Prompt ->
Starting at the top of the entries below, set down every line exactly, please, until you reach the line with "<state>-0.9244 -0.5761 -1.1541", which is included too.
[Records to process — start]
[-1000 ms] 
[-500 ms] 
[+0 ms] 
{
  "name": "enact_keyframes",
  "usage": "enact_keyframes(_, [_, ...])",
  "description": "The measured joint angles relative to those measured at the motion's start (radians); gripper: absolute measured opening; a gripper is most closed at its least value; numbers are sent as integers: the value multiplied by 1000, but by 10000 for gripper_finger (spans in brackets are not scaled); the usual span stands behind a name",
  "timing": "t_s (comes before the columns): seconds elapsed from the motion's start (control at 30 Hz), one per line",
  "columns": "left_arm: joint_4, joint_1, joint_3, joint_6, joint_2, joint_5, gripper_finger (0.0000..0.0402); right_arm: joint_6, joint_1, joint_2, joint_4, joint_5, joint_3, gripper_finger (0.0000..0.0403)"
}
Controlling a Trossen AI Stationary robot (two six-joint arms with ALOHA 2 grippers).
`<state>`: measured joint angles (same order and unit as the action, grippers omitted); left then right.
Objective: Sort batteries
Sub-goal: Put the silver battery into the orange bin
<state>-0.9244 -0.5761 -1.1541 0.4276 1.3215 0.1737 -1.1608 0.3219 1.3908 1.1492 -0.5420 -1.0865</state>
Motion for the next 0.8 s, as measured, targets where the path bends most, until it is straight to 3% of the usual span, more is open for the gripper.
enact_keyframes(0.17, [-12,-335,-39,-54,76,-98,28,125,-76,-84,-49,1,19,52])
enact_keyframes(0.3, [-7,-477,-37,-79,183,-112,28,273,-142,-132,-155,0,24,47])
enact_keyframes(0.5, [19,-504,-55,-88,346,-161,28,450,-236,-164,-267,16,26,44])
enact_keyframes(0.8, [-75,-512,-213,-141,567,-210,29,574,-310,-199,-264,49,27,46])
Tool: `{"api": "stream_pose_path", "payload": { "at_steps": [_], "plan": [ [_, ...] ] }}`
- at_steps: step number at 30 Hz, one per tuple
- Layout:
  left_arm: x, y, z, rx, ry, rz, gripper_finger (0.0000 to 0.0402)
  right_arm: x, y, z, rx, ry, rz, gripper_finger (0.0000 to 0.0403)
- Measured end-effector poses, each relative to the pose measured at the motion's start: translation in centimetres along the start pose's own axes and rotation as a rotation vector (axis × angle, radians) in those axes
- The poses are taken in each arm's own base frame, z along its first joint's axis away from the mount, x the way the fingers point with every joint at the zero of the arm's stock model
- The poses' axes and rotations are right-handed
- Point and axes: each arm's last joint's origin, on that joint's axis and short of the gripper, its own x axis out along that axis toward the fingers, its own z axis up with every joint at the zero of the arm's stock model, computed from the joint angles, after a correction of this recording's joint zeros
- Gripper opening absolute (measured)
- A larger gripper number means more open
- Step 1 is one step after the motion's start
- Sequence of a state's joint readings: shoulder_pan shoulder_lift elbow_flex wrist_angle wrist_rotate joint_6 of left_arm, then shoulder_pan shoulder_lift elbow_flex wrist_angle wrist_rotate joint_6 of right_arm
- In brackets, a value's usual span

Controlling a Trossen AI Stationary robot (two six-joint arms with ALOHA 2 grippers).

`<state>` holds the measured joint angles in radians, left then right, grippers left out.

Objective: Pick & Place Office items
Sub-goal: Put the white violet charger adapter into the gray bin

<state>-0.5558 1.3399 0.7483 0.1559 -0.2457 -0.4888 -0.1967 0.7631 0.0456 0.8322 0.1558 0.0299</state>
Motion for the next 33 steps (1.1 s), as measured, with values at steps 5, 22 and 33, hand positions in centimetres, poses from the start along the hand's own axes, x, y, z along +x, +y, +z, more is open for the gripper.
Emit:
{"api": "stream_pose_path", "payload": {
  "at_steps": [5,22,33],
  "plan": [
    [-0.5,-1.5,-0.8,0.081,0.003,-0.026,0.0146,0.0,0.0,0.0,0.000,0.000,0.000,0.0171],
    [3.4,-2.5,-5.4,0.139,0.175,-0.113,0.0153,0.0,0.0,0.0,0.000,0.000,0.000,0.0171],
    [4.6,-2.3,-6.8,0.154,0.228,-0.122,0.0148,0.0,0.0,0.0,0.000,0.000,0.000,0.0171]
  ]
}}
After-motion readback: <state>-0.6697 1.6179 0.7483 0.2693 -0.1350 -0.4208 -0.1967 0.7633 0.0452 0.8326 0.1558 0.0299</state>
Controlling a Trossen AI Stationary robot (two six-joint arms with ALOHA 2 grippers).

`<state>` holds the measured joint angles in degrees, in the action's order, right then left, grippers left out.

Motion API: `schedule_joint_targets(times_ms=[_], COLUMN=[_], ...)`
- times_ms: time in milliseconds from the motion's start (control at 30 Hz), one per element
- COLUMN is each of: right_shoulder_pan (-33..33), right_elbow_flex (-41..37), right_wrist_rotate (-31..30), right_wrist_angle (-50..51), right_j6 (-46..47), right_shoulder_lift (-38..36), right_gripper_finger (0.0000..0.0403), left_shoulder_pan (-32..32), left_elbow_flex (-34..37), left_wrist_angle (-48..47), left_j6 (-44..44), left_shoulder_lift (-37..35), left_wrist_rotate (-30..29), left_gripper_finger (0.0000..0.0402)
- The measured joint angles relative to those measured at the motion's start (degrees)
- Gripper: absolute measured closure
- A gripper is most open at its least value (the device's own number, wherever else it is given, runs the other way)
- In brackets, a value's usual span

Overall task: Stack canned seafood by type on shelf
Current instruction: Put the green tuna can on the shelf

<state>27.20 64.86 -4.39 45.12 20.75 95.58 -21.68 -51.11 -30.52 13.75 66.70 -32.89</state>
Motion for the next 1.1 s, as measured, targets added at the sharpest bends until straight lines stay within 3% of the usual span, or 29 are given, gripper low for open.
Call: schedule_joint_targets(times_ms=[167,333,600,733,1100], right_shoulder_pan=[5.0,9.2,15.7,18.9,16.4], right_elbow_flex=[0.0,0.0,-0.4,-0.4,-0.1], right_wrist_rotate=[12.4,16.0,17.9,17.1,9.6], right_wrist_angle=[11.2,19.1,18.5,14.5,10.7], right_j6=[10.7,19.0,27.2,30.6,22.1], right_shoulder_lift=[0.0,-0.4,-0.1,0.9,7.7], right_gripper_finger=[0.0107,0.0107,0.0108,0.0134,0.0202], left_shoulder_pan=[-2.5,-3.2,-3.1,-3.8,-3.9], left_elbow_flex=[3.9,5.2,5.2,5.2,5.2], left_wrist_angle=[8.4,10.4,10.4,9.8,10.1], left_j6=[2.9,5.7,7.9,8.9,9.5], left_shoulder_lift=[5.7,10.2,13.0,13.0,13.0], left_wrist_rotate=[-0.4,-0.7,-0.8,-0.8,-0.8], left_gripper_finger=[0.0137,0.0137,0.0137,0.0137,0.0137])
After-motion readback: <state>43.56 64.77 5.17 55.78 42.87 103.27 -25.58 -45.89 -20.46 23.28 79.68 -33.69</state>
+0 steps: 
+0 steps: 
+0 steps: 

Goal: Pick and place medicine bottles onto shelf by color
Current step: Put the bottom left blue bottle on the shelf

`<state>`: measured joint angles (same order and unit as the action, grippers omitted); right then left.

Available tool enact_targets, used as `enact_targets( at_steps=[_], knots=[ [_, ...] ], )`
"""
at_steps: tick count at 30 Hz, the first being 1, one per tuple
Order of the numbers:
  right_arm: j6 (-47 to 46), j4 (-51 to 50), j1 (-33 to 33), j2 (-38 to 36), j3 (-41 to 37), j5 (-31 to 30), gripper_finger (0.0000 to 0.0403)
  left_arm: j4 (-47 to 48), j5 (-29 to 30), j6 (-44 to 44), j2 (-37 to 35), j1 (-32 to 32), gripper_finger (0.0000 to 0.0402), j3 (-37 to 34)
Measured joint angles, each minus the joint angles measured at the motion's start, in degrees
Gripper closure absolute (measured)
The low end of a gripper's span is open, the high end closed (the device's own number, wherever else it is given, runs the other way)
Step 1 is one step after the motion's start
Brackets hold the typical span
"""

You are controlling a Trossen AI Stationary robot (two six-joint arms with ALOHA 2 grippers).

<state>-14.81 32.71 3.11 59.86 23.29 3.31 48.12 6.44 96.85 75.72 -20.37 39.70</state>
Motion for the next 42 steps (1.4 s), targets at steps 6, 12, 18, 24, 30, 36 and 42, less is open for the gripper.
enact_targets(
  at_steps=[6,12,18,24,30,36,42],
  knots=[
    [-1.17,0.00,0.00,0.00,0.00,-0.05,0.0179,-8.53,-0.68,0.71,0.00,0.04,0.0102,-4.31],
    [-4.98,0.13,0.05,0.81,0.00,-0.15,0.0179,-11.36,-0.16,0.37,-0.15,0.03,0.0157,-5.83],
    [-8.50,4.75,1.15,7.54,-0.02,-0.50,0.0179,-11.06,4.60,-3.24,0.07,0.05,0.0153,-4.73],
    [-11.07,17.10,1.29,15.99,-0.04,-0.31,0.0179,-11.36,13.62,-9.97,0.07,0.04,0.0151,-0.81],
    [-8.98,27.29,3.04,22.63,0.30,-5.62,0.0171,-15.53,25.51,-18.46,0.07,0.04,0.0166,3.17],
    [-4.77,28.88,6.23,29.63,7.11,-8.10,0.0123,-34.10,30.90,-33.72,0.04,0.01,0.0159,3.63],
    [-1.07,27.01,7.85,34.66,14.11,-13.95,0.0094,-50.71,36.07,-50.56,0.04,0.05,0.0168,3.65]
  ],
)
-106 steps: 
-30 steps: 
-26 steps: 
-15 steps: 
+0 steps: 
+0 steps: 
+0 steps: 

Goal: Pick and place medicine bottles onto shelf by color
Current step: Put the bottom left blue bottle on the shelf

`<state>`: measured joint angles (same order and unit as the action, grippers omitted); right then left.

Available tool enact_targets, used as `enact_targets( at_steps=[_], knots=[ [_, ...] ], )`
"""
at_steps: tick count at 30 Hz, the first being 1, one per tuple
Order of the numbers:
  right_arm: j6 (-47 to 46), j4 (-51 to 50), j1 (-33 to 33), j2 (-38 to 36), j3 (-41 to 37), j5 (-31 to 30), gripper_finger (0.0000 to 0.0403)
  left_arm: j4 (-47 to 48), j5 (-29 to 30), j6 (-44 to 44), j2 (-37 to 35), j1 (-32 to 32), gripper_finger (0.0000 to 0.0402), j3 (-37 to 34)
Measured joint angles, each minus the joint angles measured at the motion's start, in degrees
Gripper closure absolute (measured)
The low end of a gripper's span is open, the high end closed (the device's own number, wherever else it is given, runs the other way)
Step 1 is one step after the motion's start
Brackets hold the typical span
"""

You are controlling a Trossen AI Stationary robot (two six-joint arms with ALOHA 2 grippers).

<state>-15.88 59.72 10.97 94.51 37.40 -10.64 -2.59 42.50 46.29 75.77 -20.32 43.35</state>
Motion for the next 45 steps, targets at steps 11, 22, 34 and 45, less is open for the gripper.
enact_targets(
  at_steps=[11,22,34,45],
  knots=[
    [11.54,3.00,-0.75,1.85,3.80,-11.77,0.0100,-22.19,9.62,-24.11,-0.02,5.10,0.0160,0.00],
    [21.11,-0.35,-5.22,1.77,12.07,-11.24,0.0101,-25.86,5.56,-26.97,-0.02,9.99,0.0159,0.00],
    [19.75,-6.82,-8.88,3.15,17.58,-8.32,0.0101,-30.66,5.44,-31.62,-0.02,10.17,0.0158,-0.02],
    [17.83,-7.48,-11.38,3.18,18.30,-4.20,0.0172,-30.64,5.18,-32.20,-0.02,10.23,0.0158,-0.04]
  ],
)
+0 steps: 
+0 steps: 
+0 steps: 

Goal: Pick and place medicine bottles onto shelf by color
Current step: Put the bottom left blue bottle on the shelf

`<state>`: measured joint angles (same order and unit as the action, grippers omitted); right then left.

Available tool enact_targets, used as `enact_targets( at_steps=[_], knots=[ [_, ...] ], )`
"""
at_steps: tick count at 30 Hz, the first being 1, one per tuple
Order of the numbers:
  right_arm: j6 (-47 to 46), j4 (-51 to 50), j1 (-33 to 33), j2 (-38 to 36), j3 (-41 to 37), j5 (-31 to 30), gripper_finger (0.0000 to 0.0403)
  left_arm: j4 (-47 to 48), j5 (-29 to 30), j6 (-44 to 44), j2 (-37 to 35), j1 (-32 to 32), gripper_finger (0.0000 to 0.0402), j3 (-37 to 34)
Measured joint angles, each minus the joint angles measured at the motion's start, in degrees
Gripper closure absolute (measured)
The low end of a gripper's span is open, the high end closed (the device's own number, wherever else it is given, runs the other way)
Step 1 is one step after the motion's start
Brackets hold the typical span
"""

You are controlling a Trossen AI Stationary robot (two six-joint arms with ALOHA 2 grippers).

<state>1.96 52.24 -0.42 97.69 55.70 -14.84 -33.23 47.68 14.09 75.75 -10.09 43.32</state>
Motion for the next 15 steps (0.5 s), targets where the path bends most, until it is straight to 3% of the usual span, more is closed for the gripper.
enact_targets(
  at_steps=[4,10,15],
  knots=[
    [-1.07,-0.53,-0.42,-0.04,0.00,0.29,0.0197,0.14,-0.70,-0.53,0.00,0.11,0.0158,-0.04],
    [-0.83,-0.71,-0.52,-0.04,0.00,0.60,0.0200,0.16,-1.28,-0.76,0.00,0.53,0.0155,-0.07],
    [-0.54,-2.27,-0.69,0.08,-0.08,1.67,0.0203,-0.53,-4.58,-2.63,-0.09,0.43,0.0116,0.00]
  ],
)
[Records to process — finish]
Answer space ->
[-1000 ms] 
[-500 ms] 
[+0 ms] 
{
  "name": "enact_keyframes",
  "usage": "enact_keyframes(_, [_, ...])",
  "description": "The measured joint angles relative to those measured at the motion's start (radians); gripper: absolute measured opening; a gripper is most closed at its least value; numbers are sent as integers: the value multiplied by 1000, but by 10000 for gripper_finger (spans in brackets are not scaled); the usual span stands behind a name",
  "timing": "t_s (comes before the columns): seconds elapsed from the motion's start (control at 30 Hz), one per line",
  "columns": "left_arm: joint_4, joint_1, joint_3, joint_6, joint_2, joint_5, gripper_finger (0.0000..0.0402); right_arm: joint_6, joint_1, joint_2, joint_4, joint_5, joint_3, gripper_finger (0.0000..0.0403)"
}
Controlling a Trossen AI Stationary robot (two six-joint arms with ALOHA 2 grippers).
`<state>`: measured joint angles (same order and unit as the action, grippers omitted); left then right.
Objective: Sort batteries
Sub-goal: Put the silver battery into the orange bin
<state>-0.9244 -0.5761 -1.1541 0.4276 1.3215 0.1737 -1.1608 0.3219 1.3908 1.1492 -0.5420 -1.0865</state>

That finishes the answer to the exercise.